-- Work request --
Please give the data again exactly, with no line dropped.

-- Dataset section --
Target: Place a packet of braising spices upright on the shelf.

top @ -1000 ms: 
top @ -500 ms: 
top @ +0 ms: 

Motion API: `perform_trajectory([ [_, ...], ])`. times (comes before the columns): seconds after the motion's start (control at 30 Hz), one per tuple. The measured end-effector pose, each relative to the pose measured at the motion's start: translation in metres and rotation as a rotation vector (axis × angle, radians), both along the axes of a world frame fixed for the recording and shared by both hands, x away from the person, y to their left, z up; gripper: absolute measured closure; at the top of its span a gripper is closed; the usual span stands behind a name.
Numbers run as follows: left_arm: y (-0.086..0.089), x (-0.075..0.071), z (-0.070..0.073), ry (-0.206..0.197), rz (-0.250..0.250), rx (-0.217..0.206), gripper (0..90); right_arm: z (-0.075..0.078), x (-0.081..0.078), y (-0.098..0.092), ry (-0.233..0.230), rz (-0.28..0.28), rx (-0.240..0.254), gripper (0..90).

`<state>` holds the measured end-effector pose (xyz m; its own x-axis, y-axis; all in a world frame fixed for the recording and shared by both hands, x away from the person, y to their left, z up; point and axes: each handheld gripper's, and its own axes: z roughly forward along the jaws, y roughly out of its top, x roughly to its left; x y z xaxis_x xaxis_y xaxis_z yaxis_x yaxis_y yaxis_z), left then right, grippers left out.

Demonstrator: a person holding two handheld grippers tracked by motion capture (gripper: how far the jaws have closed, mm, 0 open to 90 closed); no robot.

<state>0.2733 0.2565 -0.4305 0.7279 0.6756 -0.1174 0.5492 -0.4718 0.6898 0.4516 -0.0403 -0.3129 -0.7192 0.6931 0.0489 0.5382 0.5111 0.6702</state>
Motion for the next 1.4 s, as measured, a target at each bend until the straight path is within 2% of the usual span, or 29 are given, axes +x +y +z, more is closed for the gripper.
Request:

-- Result of the exercise --
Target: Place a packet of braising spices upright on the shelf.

top @ -1000 ms: 
top @ -500 ms: 
top @ +0 ms: 

Motion API: `perform_trajectory([ [_, ...], ])`. times (comes before the columns): seconds after the motion's start (control at 30 Hz), one per tuple. The measured end-effector pose, each relative to the pose measured at the motion's start: translation in metres and rotation as a rotation vector (axis × angle, radians), both along the axes of a world frame fixed for the recording and shared by both hands, x away from the person, y to their left, z up; gripper: absolute measured closure; at the top of its span a gripper is closed; the usual span stands behind a name.
Numbers run as follows: left_arm: y (-0.086..0.089), x (-0.075..0.071), z (-0.070..0.073), ry (-0.206..0.197), rz (-0.250..0.250), rx (-0.217..0.206), gripper (0..90); right_arm: z (-0.075..0.078), x (-0.081..0.078), y (-0.098..0.092), ry (-0.233..0.230), rz (-0.28..0.28), rx (-0.240..0.254), gripper (0..90).

`<state>` holds the measured end-effector pose (xyz m; its own x-axis, y-axis; all in a world frame fixed for the recording and shared by both hands, x away from the person, y to their left, z up; point and axes: each handheld gripper's, and its own axes: z roughly forward along the jaws, y roughly out of its top, x roughly to its left; x y z xaxis_x xaxis_y xaxis_z yaxis_x yaxis_y yaxis_z), left then right, grippers left out.

Demonstrator: a person holding two handheld grippers tracked by motion capture (gripper: how far the jaws have closed, mm, 0 open to 90 closed); no robot.

<state>0.2733 0.2565 -0.4305 0.7279 0.6756 -0.1174 0.5492 -0.4718 0.6898 0.4516 -0.0403 -0.3129 -0.7192 0.6931 0.0489 0.5382 0.5111 0.6702</state>
Motion for the next 1.4 s, as measured, a target at each bend until the straight path is within 2% of the usual span, or 29 are given, axes +x +y +z, more is closed for the gripper.
Request:

The exercise requires nothing more than what has been given.